Rapid generation of knock-out mutants in bacterial cells. Knock-in of genes for bacterial strain development. "Tagging" bacteria with visible genetic markers for environmental                localization studies. Direct sequencing of bacterial chromosomal DNA. EZ-Tn5™ Transposome™ complexes are formed between an EZ-Tn5™ Transposon and EZ-Tn5™ Transposase, and provide a simple and reliable method for generating a library of random gene knockouts in vivo.* Just electroporate the EZ-Tn5 Transposome into any of a broad range of living    bacterial cells and select for a marker encoded by the EZ-Tn5 Transposon (Fig. 1). Because there is no need for cell conjugation, suicide vectors, or specific host factors, EZ-Tn5 Transposomes are ideal for creating mutants in species that have poorly described genetic systems or lack adequate molecular tools. Ready-to-use EZ-Tn5 Transposomes* are available containing a kanamycin selectable marker (<KAN-2>).  This marker is readily expressed in many Gram-negative bacteria. You can also create your own EZ-Tn5 Transposome using one if            the EZ-Tn5 pMOD™ Transposon Construction Vectors and EZ-Tn5 Transposase.

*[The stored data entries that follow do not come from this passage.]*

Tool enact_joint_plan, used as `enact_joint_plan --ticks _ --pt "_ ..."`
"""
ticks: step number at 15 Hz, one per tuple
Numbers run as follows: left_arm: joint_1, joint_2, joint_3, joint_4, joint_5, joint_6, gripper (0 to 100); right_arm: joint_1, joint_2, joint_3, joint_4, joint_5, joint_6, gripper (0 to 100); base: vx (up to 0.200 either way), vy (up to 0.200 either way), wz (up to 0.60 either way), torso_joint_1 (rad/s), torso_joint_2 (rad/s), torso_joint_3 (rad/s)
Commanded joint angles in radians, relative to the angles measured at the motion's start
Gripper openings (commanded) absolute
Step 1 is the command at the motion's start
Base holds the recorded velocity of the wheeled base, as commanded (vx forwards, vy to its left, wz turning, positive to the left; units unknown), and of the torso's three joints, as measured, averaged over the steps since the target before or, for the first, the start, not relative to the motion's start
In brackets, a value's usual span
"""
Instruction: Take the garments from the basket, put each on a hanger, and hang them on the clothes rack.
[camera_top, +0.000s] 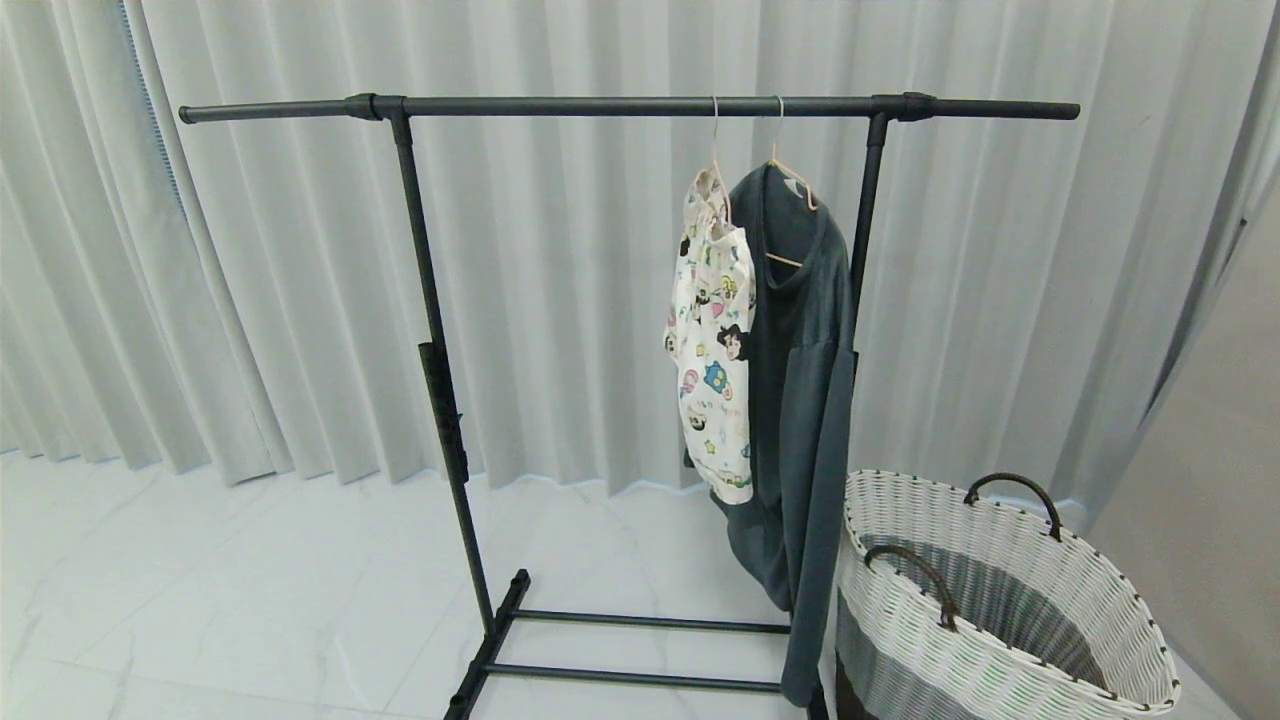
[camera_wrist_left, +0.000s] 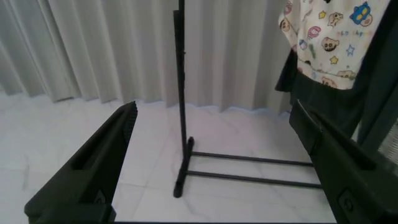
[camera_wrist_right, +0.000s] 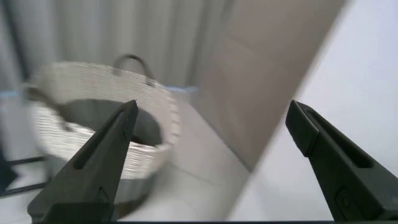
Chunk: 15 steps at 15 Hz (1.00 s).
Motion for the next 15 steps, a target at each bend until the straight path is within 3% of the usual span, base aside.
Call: enact_joint_plan --ticks 1,3,7,9,10,12,13,15 --pt "-0.009 -0.001 0.000 0.014 -0.012 0.017 100 0.000 -0.001 0.000 -0.001 0.098 0.021 100 0.000 0.000 0.00 0.000 0.00 0.000" --pt "-0.105 -0.030 0.000 0.027 -0.021 0.060 100 0.000 -0.001 0.000 0.016 0.129 0.033 100 0.000 0.000 0.00 0.000 0.00 0.000" --pt "-0.078 -0.089 0.000 0.036 -0.017 0.017 100 0.000 -0.001 0.000 0.030 0.098 0.093 100 0.000 0.000 0.00 0.000 0.00 0.000" --pt "-0.078 -0.087 0.000 0.042 0.000 0.014 100 0.000 -0.001 0.000 0.028 0.036 0.102 100 0.000 0.000 0.00 0.000 0.00 0.000" --pt "-0.078 -0.087 0.000 0.043 0.000 0.001 100 0.000 -0.001 0.000 0.036 0.062 0.104 100 0.000 0.000 0.00 0.000 0.00 0.000" --pt "-0.078 -0.087 0.000 0.045 0.000 -0.002 100 0.000 -0.001 0.000 0.068 0.223 0.129 100 0.000 0.000 0.00 0.000 0.00 0.000" --pt "-0.078 -0.087 0.000 0.045 0.000 -0.002 100 0.005 -0.003 0.000 0.100 0.259 0.129 100 0.000 0.000 0.00 0.000 0.00 0.000" --pt "-0.078 -0.087 0.000 0.045 0.000 -0.002 100 0.089 -0.035 0.000 0.099 0.258 0.133 100 0.000 0.000 0.00 0.000 0.00 0.000"
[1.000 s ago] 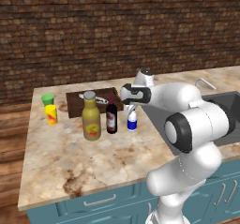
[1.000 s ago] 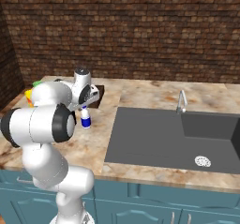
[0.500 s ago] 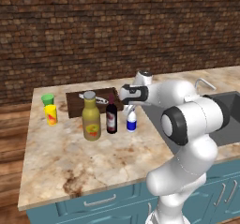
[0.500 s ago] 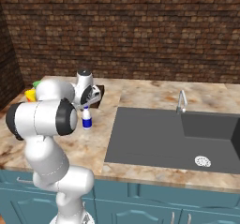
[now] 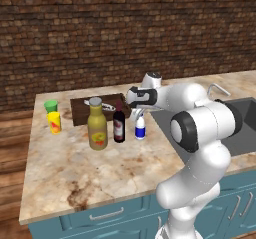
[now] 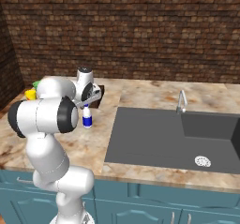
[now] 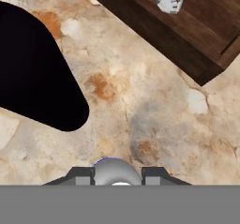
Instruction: Place the drinks on the dining counter in a tight cluster.
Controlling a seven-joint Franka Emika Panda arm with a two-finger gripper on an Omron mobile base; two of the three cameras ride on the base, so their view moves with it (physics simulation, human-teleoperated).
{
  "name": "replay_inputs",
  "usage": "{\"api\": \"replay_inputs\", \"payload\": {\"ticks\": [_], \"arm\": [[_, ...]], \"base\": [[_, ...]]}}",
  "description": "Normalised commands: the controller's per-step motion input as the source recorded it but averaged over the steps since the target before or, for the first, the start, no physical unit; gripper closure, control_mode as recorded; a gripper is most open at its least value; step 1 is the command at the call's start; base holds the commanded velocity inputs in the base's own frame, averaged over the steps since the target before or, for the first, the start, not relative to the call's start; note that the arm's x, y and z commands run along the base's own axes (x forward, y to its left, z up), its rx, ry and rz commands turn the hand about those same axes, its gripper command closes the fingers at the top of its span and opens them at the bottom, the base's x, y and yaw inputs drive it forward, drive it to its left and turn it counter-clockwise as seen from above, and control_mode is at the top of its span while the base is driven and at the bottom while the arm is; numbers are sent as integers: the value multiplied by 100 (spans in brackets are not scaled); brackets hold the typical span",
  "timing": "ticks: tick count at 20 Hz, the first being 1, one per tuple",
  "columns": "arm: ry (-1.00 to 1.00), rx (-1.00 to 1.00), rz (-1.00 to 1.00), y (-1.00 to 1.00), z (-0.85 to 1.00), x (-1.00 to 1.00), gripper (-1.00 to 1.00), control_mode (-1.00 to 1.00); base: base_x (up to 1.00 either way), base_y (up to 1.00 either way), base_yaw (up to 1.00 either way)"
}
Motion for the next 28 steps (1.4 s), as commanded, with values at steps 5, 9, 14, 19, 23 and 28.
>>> {"api": "replay_inputs", "payload": {"ticks": [5, 9, 14, 19, 23, 28], "arm": [[0, 0, 0, 0, 0, 0, -100, -100], [0, 0, 0, 0, 0, 0, -100, -100], [0, 0, 0, 0, 0, 0, -100, -100], [0, 0, 0, 0, 0, 0, -100, -100], [6, 0, 0, 0, -3, 0, -100, -100], [1, 0, 0, 0, 9, 0, -100, -100]], "base": [[0, 0, 0], [0, 0, 0], [0, 0, 0], [0, 0, 0], [0, 0, 0], [0, 0, 0]]}}
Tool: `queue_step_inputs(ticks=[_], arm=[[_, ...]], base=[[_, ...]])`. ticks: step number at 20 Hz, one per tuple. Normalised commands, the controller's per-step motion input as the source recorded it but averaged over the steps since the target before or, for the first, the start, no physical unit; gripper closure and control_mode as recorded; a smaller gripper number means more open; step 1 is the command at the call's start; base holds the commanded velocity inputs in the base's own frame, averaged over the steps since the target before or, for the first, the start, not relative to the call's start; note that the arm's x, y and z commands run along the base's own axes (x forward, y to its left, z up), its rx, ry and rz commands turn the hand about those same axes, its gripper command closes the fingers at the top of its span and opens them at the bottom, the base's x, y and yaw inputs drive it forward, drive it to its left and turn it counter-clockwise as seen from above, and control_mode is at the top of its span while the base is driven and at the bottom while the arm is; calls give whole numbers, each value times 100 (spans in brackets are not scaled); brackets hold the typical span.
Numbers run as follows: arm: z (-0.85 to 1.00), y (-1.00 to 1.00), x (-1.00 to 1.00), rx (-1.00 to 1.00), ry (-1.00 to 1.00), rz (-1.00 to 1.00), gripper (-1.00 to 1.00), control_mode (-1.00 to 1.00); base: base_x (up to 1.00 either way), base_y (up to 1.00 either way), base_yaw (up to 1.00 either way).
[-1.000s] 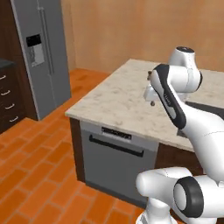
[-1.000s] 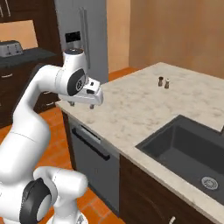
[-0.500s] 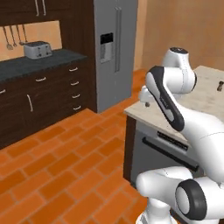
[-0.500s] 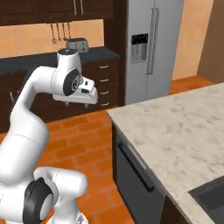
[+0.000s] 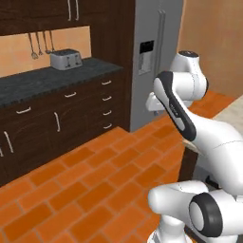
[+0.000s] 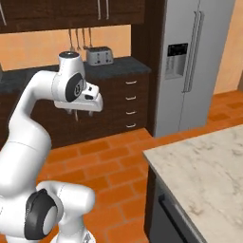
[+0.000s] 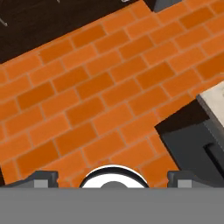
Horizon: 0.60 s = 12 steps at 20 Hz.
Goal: Navigate to the toaster.
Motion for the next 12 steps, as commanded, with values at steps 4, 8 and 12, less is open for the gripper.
queue_step_inputs(ticks=[4, 8, 12], arm=[[0, 0, 0, 0, 0, 0, -100, 100], [0, 0, 0, 0, 0, 0, -100, 100], [0, 0, 0, 0, 0, 0, -100, 100]], base=[[100, 50, 9], [100, 34, 9], [100, 22, 11]])
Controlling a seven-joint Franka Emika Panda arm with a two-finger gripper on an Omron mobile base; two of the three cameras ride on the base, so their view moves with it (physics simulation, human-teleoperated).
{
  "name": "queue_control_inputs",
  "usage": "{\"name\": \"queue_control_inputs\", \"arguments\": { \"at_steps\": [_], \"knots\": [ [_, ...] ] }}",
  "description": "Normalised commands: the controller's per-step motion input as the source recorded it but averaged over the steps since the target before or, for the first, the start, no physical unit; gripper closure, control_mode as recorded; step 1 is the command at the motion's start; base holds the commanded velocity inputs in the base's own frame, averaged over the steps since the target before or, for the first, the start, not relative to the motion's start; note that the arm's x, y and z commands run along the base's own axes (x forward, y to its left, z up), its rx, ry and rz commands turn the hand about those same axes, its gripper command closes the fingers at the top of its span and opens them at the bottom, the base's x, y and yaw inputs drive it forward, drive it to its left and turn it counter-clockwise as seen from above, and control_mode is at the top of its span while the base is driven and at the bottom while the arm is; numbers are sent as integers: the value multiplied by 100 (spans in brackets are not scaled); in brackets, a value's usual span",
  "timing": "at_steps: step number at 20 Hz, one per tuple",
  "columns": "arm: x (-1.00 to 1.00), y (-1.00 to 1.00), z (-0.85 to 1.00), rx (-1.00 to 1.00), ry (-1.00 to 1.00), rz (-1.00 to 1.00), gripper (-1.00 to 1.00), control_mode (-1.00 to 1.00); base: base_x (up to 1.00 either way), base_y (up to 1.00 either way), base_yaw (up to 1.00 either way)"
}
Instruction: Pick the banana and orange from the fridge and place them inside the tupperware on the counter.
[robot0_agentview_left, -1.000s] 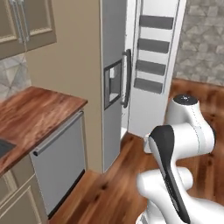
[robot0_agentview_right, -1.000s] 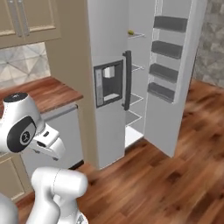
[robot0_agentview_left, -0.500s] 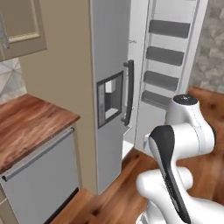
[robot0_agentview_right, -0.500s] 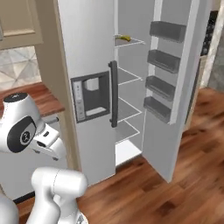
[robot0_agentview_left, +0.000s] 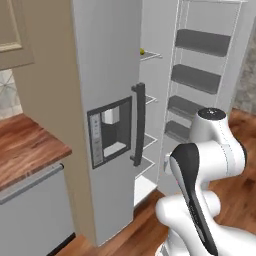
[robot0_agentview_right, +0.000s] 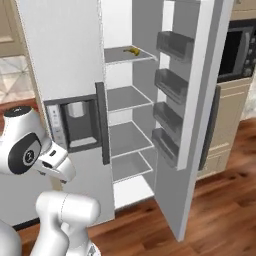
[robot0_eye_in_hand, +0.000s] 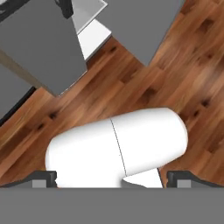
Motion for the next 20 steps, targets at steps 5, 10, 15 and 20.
{"name": "queue_control_inputs", "arguments": {
  "at_steps": [5,10,15,20],
  "knots": [
    [0,0,0,0,0,0,-100,100,59,-62,30],
    [0,0,0,0,0,0,-100,100,55,-39,23],
    [0,0,0,0,0,0,-100,100,48,-3,0],
    [0,0,0,0,0,0,-100,100,50,0,20]
  ]
}}
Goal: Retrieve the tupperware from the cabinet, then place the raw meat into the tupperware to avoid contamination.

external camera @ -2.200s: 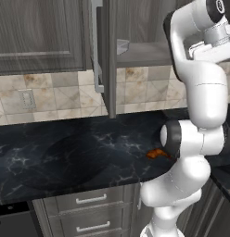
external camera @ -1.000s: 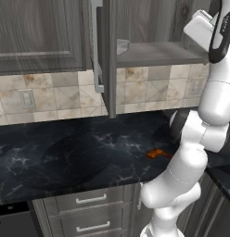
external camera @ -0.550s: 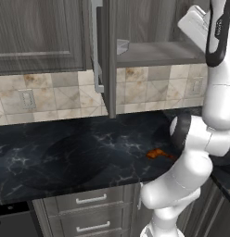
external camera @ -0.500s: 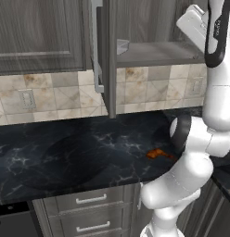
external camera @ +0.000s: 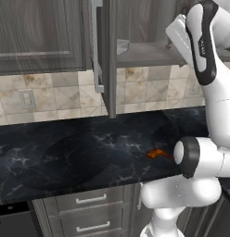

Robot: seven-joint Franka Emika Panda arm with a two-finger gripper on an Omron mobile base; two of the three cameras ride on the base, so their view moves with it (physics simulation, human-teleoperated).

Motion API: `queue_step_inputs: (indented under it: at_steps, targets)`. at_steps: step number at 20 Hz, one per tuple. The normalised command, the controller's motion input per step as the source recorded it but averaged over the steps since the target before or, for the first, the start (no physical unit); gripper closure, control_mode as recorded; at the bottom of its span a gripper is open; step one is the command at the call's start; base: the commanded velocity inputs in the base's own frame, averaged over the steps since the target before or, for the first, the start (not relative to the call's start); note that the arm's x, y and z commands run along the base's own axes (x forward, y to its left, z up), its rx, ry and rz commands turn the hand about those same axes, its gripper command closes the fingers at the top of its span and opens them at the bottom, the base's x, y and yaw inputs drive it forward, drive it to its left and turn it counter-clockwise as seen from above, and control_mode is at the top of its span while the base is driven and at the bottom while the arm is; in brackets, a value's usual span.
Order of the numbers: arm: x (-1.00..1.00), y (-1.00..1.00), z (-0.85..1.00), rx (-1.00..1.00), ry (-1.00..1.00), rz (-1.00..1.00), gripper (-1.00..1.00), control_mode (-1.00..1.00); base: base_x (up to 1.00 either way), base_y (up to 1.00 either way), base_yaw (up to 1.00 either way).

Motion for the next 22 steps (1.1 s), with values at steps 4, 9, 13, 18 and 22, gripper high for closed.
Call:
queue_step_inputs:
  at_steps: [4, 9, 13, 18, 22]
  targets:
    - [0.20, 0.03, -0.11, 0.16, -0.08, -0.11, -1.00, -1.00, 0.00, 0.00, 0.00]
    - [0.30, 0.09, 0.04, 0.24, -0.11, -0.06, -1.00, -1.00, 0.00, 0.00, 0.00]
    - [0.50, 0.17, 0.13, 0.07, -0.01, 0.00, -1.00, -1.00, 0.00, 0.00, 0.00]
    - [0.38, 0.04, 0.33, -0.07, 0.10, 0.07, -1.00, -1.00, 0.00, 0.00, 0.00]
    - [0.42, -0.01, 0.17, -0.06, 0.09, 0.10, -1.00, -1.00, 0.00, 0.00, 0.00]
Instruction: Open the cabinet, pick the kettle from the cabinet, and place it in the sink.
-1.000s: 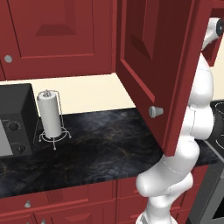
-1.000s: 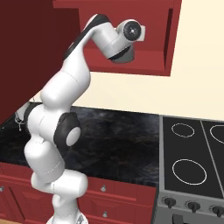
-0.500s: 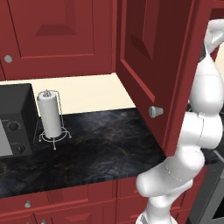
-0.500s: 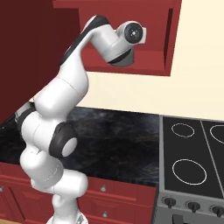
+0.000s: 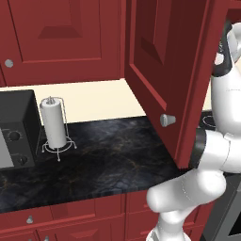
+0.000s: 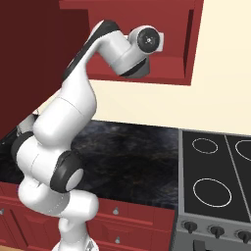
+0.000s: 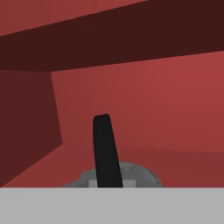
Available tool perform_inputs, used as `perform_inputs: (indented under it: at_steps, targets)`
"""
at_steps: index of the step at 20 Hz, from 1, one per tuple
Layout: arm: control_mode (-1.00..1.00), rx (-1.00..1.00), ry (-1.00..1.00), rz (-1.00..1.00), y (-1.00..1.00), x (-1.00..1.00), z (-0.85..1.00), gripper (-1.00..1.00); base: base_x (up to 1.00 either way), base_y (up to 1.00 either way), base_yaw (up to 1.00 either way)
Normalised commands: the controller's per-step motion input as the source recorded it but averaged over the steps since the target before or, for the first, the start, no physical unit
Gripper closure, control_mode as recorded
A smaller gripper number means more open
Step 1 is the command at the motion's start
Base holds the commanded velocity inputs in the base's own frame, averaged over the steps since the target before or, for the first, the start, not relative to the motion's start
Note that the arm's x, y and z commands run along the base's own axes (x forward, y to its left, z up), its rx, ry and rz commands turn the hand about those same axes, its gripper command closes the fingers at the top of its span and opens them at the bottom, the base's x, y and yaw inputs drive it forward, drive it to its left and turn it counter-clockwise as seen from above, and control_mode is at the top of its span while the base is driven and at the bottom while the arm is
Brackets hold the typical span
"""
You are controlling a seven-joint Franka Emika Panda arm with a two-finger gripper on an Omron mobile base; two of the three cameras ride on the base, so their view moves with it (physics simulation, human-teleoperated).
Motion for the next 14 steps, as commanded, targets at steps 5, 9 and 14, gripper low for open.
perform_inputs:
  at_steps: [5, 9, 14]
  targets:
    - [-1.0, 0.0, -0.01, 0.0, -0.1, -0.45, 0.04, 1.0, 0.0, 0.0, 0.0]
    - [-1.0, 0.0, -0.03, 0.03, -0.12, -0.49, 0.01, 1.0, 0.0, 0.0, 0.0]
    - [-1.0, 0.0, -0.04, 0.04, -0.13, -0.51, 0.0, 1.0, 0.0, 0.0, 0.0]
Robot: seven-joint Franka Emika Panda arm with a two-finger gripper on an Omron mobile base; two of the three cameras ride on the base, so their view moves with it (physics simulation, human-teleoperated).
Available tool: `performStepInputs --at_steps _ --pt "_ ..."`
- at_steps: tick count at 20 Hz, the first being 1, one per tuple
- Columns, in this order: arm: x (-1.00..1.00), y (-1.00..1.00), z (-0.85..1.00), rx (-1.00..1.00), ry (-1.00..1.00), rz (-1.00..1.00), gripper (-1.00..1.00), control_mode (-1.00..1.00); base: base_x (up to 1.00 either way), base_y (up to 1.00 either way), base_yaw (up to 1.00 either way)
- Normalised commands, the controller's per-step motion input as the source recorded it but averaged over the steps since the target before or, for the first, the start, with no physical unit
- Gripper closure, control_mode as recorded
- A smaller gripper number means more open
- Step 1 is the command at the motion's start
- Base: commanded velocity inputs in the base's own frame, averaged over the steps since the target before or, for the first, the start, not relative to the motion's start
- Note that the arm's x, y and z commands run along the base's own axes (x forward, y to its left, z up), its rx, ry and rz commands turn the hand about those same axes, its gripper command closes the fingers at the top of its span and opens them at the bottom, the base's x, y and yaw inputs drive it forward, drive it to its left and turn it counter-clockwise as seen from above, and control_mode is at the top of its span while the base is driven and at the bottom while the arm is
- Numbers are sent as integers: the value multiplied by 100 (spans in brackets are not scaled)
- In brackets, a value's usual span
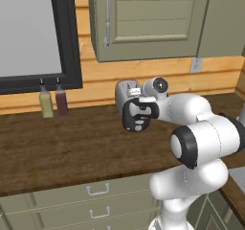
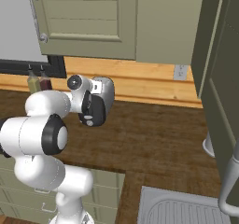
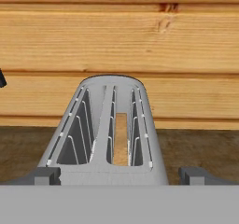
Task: Start the toaster. Once the lever pops up, take the bread to the plate on the dining counter.
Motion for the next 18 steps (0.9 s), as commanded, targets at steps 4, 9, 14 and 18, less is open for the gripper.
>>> performStepInputs --at_steps 4,9,14,18 --pt "0 0 0 0 0 0 -100 -100 0 0 0" --pt "0 0 0 0 0 0 -100 -100 0 0 0" --pt "0 0 0 0 0 0 -100 -100 0 0 0" --pt "0 0 0 0 0 0 -100 -100 0 0 0"
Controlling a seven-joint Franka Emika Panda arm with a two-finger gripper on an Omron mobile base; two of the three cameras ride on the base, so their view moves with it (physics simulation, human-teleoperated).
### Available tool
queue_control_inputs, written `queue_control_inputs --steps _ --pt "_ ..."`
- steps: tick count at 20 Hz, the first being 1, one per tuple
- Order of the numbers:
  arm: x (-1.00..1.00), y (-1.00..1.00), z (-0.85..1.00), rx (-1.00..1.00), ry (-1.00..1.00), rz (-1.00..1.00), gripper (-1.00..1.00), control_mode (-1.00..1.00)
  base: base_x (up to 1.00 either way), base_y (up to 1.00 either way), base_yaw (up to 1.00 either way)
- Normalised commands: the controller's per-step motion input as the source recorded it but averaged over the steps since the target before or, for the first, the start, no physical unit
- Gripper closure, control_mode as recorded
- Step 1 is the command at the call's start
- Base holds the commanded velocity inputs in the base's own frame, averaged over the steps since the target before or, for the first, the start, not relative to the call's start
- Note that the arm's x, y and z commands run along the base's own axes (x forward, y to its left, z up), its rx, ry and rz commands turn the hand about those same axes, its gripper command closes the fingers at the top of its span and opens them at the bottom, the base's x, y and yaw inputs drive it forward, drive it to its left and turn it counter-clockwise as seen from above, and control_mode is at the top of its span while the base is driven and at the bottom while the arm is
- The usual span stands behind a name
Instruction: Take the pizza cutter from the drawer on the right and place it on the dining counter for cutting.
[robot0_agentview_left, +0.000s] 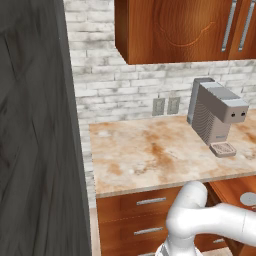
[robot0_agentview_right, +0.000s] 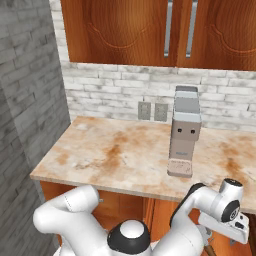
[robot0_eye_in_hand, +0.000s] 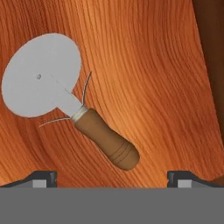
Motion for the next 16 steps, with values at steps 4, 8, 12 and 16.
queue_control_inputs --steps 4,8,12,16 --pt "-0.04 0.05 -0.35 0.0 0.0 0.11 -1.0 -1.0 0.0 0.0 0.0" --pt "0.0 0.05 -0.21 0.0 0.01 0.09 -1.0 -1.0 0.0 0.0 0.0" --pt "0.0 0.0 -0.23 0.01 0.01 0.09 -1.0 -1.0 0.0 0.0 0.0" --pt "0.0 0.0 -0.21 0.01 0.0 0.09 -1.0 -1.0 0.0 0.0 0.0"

Figure 1. The EZ-Tn5™ Transposon insertion site            in bacterial DNA can be sequenced directly using genomic DNA isolated            using the MasterPure™ Complete DNA Purification Kit and primers            homologous to the ends of the transposon.

All EZ-Tn5 Transposons contain unique primer-binding sites at each end for bidirectional sequencing. Hence, a gene knockout can be sequenced directly using bacterial genomic DNA as template and the primers provided with each Transposome. Transposon insertions made using an EZ-Tn5 <R6Kγori/KAN-2>Tnp Transposome Kit can be rescued and the flanking DNA sequenced.

EZ-Tn5 Transposome-mediated insertions have been made in many different microorganisms, including Acinetobactor, Campylobacter, Escherichia, Mycobacterium, Proteus, Pseudomonas, Saccharomyces, Salmonella, Trypanosoma, Xylella, and others. The number of transposition clones obtained is highly dependent on the transformation efficiency of the host cell (Table 1).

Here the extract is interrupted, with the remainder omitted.